- **What you need to do**
In the following listing, find the lines containing "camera" and report them.

- **Exercise input**
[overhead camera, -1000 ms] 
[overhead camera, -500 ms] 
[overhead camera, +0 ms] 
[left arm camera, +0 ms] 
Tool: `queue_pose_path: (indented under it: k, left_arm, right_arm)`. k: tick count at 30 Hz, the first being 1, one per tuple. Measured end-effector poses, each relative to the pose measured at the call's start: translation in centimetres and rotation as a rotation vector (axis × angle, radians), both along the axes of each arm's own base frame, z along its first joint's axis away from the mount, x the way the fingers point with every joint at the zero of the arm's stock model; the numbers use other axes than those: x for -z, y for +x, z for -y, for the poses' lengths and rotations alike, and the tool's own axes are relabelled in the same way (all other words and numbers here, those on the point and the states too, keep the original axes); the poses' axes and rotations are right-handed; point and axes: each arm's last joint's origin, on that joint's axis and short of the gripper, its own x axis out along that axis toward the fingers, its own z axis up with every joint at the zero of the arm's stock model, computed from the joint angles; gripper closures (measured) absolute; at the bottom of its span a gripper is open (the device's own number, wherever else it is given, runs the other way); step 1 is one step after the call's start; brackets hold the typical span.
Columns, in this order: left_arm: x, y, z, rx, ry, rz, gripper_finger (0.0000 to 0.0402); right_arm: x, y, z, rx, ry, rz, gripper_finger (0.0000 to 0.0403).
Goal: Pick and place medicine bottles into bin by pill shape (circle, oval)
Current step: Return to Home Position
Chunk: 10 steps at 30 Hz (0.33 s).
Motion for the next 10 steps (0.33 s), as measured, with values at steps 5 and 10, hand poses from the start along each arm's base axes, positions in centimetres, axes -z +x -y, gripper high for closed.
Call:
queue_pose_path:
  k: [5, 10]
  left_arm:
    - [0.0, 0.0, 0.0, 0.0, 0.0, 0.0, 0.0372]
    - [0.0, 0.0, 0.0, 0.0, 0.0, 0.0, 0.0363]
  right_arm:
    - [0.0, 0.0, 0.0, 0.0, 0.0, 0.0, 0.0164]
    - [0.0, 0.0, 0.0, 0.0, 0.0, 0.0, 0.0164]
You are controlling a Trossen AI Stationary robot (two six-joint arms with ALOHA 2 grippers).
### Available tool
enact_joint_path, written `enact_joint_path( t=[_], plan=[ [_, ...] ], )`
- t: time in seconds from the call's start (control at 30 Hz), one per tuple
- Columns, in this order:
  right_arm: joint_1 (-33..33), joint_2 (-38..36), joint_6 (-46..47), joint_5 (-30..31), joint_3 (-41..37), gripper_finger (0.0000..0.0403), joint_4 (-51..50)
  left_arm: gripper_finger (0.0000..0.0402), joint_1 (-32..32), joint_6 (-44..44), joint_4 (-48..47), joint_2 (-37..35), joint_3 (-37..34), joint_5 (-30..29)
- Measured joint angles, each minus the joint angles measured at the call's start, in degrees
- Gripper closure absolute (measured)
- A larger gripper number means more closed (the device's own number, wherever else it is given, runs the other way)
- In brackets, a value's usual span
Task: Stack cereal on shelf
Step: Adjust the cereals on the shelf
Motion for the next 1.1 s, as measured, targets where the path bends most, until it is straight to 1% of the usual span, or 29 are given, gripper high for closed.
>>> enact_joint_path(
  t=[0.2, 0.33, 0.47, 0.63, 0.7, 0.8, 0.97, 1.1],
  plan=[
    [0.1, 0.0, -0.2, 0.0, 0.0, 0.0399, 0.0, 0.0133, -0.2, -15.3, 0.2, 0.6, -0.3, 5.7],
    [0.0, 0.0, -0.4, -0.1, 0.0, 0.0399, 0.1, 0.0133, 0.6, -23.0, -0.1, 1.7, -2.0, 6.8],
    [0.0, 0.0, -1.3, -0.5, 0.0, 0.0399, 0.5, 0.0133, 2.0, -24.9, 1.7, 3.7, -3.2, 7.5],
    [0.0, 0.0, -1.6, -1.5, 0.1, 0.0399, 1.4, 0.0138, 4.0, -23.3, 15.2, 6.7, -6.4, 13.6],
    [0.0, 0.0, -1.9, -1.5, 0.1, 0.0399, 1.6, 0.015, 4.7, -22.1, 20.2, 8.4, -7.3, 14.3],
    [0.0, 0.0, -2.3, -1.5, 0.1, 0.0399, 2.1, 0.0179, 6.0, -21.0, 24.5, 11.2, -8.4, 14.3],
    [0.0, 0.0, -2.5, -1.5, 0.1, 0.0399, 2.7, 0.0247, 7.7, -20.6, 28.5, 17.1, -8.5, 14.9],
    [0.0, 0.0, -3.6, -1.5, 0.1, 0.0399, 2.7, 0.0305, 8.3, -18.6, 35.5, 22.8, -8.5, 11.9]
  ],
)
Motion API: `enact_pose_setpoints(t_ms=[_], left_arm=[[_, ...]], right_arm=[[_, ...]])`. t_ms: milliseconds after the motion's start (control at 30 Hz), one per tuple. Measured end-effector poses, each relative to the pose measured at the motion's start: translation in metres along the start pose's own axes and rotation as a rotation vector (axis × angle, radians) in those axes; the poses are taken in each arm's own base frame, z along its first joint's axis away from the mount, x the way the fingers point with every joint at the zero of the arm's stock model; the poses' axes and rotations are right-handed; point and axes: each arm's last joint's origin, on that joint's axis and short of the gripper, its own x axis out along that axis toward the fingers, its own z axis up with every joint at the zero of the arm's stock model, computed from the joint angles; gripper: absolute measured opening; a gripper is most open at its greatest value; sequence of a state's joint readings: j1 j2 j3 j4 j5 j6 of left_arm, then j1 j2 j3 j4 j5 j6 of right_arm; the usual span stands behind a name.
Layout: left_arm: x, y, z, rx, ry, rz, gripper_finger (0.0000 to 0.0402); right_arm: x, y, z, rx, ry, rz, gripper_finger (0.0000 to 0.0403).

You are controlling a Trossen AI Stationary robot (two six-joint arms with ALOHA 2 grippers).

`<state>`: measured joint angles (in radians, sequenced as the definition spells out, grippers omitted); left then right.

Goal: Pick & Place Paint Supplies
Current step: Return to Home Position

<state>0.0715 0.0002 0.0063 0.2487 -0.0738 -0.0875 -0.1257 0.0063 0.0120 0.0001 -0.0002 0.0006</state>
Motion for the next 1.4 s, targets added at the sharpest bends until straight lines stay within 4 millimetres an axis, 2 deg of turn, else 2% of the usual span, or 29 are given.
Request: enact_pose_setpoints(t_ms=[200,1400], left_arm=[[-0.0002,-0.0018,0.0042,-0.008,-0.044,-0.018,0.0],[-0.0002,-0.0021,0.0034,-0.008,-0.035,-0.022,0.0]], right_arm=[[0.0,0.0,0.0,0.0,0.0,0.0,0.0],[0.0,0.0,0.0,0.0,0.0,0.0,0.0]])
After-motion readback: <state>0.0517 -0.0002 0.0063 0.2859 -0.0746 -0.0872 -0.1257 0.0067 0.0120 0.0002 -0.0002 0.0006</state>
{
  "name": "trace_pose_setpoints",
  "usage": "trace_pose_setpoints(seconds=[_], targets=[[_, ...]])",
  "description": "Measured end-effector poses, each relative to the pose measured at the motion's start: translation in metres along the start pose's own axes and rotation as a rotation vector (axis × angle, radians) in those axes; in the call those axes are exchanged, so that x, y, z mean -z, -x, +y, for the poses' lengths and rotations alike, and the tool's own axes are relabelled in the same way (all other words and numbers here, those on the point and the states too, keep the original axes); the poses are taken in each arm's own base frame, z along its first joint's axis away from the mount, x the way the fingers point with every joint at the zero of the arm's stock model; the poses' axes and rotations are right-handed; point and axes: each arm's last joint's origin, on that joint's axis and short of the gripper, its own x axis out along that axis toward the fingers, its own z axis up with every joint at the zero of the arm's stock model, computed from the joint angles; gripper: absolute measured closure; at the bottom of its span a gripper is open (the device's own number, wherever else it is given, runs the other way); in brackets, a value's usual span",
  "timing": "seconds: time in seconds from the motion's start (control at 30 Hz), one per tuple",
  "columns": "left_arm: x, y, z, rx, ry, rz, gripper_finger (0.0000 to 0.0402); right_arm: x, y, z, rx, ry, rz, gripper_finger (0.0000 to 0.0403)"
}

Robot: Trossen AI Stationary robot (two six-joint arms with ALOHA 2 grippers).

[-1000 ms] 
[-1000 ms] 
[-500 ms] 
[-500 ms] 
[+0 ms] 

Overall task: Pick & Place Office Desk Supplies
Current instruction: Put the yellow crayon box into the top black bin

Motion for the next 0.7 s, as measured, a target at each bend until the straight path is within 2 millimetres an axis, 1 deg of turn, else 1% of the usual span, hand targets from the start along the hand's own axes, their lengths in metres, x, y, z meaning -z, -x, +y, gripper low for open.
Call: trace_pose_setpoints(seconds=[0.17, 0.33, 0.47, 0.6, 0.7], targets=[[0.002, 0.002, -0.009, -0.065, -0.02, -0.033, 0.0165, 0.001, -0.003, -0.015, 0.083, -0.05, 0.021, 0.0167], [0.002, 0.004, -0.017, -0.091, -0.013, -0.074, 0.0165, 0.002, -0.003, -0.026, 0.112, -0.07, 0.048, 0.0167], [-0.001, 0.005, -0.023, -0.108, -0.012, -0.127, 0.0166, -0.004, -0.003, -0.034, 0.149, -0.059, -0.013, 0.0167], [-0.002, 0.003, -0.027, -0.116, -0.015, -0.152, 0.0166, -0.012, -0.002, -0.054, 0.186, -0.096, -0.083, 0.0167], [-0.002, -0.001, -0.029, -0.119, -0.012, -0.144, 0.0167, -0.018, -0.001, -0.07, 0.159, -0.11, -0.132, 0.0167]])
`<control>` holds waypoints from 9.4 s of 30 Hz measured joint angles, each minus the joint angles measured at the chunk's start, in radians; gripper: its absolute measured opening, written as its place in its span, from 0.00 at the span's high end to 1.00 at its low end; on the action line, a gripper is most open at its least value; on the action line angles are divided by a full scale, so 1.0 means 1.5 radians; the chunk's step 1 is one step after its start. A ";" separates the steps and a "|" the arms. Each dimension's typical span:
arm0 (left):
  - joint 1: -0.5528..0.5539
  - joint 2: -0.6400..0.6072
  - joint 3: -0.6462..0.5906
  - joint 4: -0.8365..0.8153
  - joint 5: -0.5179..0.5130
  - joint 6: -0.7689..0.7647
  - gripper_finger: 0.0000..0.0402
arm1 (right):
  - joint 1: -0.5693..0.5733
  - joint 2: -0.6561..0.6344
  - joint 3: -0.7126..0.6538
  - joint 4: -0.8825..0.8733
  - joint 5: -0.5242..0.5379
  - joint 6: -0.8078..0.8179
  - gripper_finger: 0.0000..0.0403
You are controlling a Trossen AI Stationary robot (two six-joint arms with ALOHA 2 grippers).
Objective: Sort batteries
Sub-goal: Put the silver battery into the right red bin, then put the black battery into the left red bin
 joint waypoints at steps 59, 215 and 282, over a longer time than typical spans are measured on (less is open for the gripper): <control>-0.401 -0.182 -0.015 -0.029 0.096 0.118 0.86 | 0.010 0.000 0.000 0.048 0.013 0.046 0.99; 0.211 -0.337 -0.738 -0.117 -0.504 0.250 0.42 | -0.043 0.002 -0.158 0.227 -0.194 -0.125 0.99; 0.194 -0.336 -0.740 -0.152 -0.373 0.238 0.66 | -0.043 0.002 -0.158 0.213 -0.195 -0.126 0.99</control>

- **Task answer**
[overhead camera, -1000 ms] 
[overhead camera, -500 ms] 
[overhead camera, +0 ms] 
[left arm camera, +0 ms] 

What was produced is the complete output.